# What to produce:
Your answer should be a single number: the count of lines in the listing that contain "yellow".

# Source information:

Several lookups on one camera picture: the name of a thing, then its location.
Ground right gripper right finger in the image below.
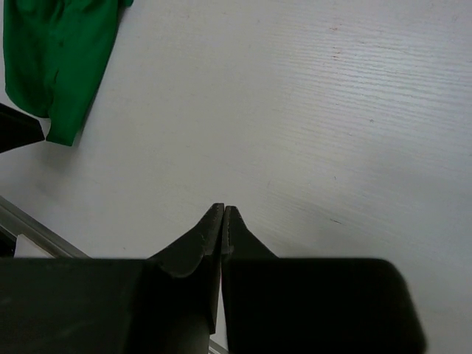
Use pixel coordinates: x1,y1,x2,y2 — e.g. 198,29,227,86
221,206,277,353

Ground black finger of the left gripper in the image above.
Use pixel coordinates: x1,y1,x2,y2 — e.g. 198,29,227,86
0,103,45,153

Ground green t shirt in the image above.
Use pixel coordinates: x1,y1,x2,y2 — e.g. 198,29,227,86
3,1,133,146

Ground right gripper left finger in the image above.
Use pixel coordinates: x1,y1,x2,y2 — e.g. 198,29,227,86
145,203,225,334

---

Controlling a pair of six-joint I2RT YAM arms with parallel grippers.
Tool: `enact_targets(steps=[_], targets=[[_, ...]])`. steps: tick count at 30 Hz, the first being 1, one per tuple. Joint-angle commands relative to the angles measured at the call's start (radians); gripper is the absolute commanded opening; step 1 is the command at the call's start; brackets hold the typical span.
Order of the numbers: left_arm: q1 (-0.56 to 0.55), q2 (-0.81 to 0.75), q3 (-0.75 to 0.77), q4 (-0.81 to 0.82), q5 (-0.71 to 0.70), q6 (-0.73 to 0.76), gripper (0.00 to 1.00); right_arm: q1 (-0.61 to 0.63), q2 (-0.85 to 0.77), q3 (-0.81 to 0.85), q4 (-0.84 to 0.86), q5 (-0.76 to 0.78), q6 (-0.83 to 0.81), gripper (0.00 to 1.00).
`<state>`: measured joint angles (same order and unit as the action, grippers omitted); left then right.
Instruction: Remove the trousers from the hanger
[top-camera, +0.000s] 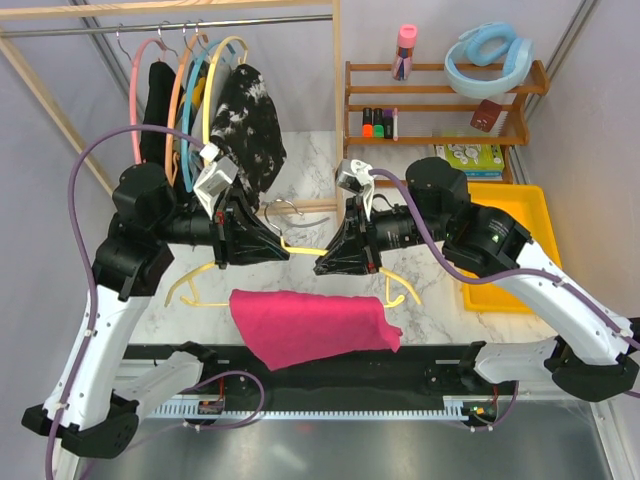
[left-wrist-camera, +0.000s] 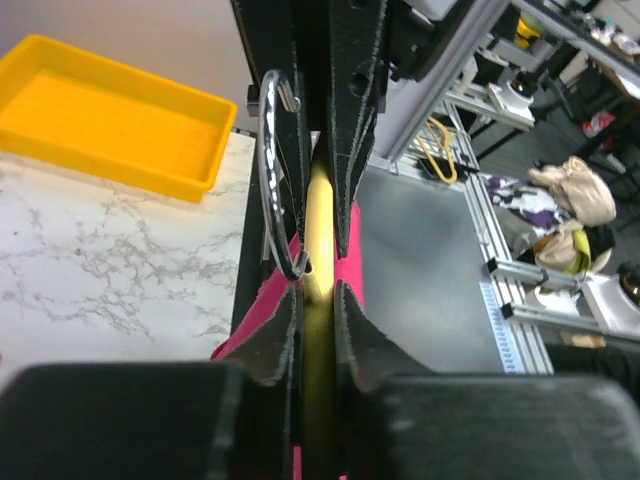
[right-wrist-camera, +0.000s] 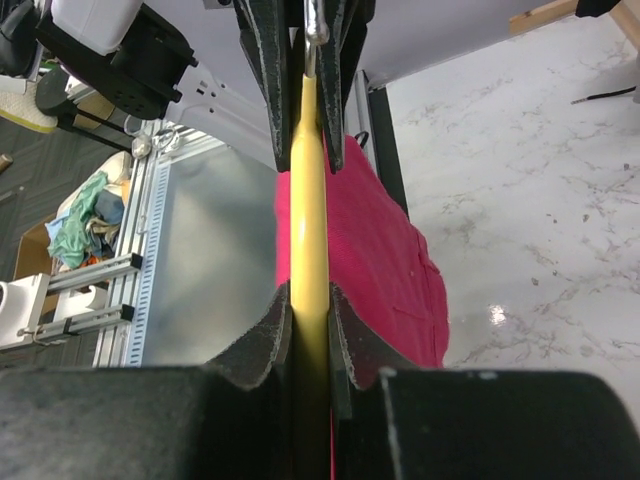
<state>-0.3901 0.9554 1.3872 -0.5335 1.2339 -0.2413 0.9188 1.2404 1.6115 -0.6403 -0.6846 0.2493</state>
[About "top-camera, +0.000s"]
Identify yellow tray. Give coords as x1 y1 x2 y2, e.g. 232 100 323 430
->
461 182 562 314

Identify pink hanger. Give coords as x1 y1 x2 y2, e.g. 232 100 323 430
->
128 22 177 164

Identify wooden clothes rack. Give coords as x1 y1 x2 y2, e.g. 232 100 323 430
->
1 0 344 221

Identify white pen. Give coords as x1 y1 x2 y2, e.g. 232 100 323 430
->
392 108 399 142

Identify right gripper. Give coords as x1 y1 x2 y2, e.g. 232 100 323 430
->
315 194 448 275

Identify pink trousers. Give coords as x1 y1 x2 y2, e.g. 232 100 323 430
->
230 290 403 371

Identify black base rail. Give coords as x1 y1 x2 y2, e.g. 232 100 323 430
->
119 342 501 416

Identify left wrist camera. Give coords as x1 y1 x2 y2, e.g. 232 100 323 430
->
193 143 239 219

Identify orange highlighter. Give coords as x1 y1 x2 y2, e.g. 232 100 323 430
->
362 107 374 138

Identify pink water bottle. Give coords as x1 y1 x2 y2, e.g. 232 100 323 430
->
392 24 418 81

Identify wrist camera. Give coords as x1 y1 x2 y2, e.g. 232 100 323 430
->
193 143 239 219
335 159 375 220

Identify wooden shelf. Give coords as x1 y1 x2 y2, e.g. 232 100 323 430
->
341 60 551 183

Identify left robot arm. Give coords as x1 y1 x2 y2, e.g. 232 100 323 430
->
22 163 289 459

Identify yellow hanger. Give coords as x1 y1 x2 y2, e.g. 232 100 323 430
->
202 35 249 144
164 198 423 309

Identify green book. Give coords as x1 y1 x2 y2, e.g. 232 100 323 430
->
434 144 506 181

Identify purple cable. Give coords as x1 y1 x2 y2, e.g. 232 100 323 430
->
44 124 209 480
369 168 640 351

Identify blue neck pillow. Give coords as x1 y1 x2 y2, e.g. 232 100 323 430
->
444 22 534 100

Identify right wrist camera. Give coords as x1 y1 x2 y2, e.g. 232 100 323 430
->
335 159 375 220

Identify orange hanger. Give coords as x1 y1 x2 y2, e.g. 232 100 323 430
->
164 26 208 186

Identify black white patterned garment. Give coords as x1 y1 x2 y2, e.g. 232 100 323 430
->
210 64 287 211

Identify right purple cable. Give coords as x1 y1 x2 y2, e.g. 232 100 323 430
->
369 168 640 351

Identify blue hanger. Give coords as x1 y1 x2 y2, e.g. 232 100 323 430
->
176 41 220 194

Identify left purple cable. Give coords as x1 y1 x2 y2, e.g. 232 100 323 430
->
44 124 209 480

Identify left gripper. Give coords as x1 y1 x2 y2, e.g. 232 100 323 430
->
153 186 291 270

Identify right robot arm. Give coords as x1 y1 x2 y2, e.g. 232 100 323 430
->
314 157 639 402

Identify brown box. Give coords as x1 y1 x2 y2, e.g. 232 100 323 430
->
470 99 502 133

* * *

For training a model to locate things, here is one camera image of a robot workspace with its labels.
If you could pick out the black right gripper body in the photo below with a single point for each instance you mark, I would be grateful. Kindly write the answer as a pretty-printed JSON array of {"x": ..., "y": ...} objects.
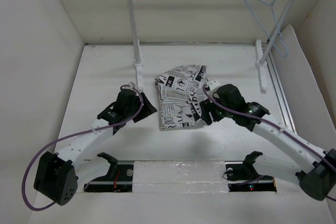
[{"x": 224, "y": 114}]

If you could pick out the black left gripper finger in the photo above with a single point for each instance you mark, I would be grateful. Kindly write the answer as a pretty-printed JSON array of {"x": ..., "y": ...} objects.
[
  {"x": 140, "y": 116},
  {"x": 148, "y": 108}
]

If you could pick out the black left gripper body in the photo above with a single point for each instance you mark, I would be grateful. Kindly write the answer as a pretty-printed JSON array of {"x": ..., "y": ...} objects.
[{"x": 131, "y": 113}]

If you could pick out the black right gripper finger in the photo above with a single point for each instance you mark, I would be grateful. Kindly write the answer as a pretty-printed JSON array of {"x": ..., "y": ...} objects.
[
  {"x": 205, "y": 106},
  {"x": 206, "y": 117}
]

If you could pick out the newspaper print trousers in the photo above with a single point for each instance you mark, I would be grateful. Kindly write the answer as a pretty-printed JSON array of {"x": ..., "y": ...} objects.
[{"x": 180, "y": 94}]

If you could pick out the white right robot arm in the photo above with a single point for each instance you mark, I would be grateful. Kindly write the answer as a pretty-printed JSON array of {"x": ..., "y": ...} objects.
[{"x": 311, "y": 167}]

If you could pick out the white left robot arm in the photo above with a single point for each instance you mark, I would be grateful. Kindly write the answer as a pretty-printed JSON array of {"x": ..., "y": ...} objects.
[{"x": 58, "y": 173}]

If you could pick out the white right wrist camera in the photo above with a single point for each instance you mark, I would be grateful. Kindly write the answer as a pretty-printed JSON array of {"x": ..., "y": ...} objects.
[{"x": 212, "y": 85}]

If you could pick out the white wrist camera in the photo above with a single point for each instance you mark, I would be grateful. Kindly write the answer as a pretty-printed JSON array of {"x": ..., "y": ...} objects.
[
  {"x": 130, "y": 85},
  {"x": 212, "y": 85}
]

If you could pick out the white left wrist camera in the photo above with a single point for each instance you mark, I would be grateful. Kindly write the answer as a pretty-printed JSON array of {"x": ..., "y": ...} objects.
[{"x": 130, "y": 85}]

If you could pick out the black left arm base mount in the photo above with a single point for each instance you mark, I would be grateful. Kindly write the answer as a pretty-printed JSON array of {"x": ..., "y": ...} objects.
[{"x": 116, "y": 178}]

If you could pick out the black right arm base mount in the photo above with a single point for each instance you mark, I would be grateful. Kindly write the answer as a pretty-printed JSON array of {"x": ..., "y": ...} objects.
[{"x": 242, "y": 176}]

# Reply:
2